Taya Kyle appealed the jury's verdict, which came after a three-week federal trial in St. Paul in July 2014. After six days of deliberations, the 10-member jury deadlocked. Not knowing which side the jury favored, U.S. District Judge Richard Kyle, no relation to Chris Kyle, won agreement from the attorneys on both sides to allow for the split decision. The verdict favored Ventura 8 to 2.
The appeals court found that the unjust enrichment claim was not applicable in Ventura's case.
To prevail, Ventura would have had to establish that he had at least a "preexisting contractual or quasi-contractual relationship with Kyle," the ruling said.
No such contract existed, said the court. "Ventura's unjust-enrichment claim is not allowed by Minnesota law."
In addition, the appellate court said, the "adequate remedy" for compensation in defamation cases was a defamation award for unjust enrichment. However, the appeals court majority also overturned the $500,000 defamation award. It hinged its reversal on a more technical argument, but one that was a centerpiece of the appeal filed by the attorneys for Taya Kyle and her late husband's estate.
The appellate court said that Ventura's attorney, David B. Olsen, was wrong to suggest at trial that any payouts by Taya Kyle — should the jury conclude Ventura was defamed — would be covered by insurance purchased by HarperCollins, the publisher of "American Sniper."
Olsen raised the insurance issue in questioning two employees of HarperCollins and during closing arguments.
The mention of insurance prejudiced the jury, the Eighth Circuit said. Jurors would be less hesitant to make a substantial defamation award if they were aware that Taya Kyle was covered by an insurance policy, the court said.
Olsen had argued in court and in his appeal that the publishing contract mentions the insurance policy and Taya Kyle's attorneys introduced the contract into evidence.
The Eighth Circuit stated, "We must conclude Ventura's counsel's closing remarks, in combination with the improper cross-examination of two witnesses about Kyle's insurance coverage, prevented Kyle from receiving a fair trial. The district court clearly abused its discretion in denying a new trial. … We remand the defamation claim for a new trial."
The decision was written by William J. Riley, chief judge of the Eighth Circuit, joined by Judge Bobby E. Shepherd.
In a partial dissent, Judge Lavenski Smith concurred with the majority's decision to reverse the unjust enrichment award but said the defamation award should be upheld.

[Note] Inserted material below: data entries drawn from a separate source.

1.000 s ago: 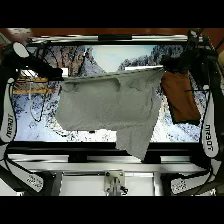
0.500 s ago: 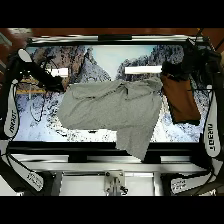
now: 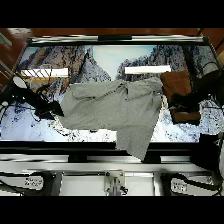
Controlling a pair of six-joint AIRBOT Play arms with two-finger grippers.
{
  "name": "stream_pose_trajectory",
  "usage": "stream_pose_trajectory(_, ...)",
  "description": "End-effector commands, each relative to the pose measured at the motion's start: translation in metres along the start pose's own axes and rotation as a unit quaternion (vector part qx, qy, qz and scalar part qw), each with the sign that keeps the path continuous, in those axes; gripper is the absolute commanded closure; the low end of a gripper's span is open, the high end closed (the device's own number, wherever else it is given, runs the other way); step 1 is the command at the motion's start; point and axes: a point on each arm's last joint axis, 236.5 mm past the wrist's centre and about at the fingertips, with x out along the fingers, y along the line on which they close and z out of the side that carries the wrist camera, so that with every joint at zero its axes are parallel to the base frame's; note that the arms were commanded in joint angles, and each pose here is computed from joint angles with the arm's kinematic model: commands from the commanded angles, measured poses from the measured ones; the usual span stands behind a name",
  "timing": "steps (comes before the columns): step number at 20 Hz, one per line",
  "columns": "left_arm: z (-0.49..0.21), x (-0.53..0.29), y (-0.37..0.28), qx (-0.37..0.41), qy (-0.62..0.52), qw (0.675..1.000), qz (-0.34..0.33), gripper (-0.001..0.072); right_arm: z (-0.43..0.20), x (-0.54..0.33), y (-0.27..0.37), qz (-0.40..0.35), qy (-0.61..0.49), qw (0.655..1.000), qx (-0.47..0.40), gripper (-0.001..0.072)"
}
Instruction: Fold the shirts.
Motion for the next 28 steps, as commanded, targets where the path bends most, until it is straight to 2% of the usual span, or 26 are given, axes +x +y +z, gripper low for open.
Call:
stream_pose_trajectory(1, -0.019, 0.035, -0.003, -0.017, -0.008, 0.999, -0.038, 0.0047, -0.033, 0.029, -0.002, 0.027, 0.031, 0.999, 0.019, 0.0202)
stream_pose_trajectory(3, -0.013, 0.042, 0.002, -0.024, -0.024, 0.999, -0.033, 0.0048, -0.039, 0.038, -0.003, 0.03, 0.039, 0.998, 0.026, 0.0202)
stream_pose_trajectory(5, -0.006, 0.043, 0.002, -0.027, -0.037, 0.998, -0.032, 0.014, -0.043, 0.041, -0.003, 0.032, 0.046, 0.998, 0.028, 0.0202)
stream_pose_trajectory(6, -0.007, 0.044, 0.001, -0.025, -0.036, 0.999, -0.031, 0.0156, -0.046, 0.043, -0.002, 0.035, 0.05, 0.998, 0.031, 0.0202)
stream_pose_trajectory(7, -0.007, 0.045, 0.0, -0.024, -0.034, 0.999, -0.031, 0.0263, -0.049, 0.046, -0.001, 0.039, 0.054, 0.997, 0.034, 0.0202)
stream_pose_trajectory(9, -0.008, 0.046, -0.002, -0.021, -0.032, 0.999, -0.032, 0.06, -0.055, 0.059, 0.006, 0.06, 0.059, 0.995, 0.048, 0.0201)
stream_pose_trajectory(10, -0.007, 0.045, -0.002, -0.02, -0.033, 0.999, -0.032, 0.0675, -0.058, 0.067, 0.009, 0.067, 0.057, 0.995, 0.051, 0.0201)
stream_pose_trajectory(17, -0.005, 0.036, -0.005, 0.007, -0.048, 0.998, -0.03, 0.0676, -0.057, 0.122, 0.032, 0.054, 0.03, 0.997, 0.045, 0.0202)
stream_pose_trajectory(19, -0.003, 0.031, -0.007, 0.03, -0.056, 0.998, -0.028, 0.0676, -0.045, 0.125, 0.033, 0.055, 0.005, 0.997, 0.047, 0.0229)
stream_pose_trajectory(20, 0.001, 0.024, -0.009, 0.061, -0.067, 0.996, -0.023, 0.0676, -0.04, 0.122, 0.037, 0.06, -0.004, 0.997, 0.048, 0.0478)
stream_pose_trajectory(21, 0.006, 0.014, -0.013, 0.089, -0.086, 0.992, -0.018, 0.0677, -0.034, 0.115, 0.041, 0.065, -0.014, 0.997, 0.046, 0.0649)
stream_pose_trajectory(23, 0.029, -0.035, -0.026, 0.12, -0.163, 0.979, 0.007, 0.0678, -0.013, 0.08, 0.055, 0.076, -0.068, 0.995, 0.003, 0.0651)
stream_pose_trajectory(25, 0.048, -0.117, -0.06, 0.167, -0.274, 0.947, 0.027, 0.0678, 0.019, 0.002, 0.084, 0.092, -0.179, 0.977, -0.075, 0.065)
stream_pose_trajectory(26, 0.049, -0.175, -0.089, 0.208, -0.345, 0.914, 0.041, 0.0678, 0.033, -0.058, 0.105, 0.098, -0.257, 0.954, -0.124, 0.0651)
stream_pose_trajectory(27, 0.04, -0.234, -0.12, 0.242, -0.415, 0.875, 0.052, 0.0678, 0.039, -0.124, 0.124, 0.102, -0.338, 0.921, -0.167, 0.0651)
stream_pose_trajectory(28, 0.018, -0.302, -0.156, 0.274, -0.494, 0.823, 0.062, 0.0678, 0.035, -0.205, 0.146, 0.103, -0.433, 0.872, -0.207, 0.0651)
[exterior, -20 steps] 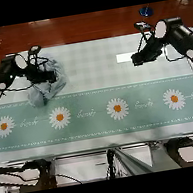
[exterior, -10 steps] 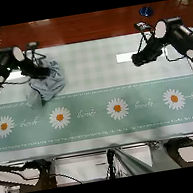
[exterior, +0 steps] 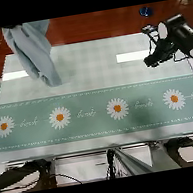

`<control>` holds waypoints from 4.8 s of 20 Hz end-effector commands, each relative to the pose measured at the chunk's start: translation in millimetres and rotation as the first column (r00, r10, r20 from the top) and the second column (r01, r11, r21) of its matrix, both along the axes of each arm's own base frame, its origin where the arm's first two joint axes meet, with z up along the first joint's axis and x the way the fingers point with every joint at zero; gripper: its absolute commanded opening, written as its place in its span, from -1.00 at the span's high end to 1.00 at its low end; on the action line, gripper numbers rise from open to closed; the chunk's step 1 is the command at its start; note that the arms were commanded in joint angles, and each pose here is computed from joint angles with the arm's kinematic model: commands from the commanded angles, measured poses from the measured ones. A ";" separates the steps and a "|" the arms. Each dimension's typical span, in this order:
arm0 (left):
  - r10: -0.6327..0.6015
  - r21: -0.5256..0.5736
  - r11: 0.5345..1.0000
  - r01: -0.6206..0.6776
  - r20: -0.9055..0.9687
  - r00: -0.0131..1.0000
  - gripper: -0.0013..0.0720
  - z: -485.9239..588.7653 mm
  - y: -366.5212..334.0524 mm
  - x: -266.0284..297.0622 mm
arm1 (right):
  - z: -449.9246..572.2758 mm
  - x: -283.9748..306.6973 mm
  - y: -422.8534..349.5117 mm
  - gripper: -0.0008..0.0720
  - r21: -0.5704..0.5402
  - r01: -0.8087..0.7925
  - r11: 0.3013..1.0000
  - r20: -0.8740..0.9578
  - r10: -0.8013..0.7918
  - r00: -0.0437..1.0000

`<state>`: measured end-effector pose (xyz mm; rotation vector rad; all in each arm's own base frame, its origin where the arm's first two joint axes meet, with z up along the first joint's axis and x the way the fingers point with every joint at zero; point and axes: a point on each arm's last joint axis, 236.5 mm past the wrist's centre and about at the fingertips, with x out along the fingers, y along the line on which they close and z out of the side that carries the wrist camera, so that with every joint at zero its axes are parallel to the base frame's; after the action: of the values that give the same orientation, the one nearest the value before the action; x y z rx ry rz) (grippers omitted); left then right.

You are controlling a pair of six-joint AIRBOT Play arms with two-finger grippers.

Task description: Fold the shirts.

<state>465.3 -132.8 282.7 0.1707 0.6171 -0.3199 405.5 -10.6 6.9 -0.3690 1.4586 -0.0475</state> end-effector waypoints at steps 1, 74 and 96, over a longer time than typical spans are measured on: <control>-0.204 -0.089 0.975 0.204 0.003 0.979 0.91 16.5 -84.2 -41.9 | 6.9 -19.9 -31.0 -0.16 -0.062 0.068 0.996 -0.061 -0.072 0.996; -0.252 -0.329 0.942 -0.063 -0.818 0.517 0.91 -346.2 -21.0 -80.8 | -57.3 -78.7 59.1 -0.65 0.768 0.269 0.581 -0.236 -0.134 0.963; -0.285 -0.338 0.932 0.132 -0.453 0.845 0.91 -144.6 -21.2 -31.6 | 94.8 -24.8 175.1 0.89 0.658 -0.298 0.692 0.388 0.027 0.921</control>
<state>420.3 -157.4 54.6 -0.2043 1.2735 -0.6799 366.2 190.3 12.2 0.1968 1.1915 0.6240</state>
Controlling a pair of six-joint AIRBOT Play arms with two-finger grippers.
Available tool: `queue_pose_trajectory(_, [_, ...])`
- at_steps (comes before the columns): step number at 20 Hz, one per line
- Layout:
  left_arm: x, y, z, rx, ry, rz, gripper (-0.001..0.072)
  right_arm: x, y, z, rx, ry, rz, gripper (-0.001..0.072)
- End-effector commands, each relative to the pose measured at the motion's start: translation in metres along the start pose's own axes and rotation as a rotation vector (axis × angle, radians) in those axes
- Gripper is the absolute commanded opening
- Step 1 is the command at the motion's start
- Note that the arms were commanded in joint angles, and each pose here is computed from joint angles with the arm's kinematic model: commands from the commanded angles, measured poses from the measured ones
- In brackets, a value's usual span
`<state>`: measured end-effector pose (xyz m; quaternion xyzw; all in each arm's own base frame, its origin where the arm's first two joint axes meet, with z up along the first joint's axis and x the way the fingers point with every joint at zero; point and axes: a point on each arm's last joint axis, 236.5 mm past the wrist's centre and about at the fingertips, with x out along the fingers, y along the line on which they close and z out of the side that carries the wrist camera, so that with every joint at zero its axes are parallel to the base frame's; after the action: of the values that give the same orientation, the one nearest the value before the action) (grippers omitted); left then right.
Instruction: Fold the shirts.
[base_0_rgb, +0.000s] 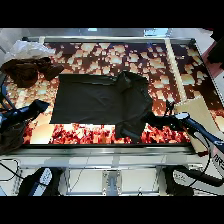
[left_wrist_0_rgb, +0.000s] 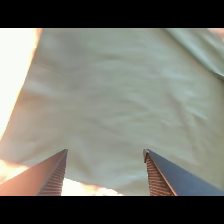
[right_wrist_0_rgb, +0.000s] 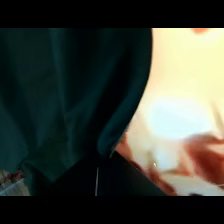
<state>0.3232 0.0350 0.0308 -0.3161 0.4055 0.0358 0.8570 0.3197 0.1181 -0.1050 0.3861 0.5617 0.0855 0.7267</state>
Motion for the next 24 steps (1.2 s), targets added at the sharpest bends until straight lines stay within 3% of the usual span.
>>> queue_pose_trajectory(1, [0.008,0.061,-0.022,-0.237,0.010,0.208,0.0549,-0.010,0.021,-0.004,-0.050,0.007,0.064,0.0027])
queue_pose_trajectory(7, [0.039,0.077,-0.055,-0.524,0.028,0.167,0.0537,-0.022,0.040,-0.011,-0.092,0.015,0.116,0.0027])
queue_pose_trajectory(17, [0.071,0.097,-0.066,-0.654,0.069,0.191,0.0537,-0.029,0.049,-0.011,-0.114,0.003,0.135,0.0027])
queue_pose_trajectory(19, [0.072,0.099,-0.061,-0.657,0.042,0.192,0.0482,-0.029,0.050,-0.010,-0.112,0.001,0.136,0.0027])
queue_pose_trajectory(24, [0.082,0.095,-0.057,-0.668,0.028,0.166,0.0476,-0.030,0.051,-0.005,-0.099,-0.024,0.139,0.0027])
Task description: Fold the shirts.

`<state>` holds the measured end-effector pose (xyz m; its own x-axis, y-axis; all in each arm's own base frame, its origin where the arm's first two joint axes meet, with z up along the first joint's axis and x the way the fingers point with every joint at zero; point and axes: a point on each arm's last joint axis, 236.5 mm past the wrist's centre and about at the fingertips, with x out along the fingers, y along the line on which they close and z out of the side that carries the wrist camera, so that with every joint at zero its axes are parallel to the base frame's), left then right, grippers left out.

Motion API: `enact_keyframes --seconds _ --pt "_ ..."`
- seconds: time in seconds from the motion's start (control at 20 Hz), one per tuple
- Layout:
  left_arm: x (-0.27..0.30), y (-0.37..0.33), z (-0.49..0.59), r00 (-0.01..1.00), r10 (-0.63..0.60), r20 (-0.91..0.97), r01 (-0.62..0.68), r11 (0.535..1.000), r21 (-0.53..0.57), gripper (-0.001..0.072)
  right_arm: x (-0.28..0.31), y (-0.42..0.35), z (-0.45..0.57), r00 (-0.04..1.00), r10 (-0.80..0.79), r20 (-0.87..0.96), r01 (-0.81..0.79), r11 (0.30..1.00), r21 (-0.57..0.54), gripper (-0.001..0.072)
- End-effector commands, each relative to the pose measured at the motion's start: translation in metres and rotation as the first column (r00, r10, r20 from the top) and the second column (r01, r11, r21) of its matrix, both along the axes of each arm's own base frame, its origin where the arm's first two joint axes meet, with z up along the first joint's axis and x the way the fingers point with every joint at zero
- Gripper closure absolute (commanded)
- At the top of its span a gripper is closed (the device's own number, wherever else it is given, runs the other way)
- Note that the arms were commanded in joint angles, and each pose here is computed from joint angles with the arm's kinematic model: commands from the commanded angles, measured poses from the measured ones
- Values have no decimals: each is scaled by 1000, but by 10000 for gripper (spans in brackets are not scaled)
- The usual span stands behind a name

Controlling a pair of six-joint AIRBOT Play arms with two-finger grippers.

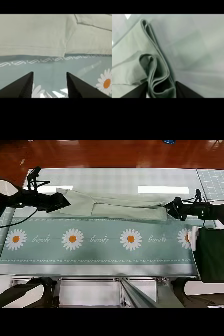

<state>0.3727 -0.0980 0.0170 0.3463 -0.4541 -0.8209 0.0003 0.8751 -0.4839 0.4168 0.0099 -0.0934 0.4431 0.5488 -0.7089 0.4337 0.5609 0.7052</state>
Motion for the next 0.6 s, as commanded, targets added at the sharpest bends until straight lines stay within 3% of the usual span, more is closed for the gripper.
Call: enact_keyframes --seconds 0.0,0.25,0.3,0.35,0.45,0.5,0.55 --pt "0 -2 1 1000 0 0 0 1000 -7 199 -4 13 -8 999 31 -26 -30 999 33 290" --pt "0 -4 3 1000 3 1 -3 1000 -21 199 2 69 -14 989 144 -26 -143 988 53 313" --pt "0 -4 3 1000 3 1 -3 1000 -21 199 6 76 -9 986 166 -9 -166 985 46 446" --pt "0 -4 3 1000 3 1 -3 1000 -21 199 11 81 -1 982 189 14 -189 981 42 667" --pt "0 -4 3 1000 2 2 -2 1000 -21 202 19 85 26 970 233 72 -235 971 33 689" --pt "0 -4 3 1000 -1 4 2 1000 -19 292 20 81 39 964 247 93 -249 968 14 690" --pt "0 -4 3 1000 -1 3 1 1000 -20 550 17 76 51 960 257 110 -257 966 -15 690"
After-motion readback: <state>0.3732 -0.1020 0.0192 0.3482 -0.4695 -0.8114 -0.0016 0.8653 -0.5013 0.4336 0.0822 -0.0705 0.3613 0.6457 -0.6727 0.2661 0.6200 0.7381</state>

Smith wrote that Olsen's statement and questions to witnesses about insurance were "harmless and nonprejudicial."
In addition, he wrote, there was only a passing reference to insurance during Olsen's hourlong closing argument.
Wrote Smith, "The $500,000 in damages on the defamation claim is not an excessive verdict; as even the majority concedes, the verdict 'is probably not beyond the bounds of rationality.' "
Mark Anfinson, a local media attorney, called the appeals decision "a huge victory, not just for the media but for free speech generally."
"There had never been, so far as anyone knew, an award in a defamation case for unjust enrichment as well."
It is unclear what Ventura will do.
"It is going to be back to the drawing board as to whether Ventura wants to go through this again," said Jane Kirtley, professor of media ethics and law at the University of Minnesota School of Journalism and Mass Communications.
Leonard Niehoff, a University of Michigan law professor who wrote an amicus brief signed by First Amendment scholars, said, "As a practical matter, when cases go back for retrial, retrials do not happen for one reason or another, but it is still a reversal and a very important victory for the defendants."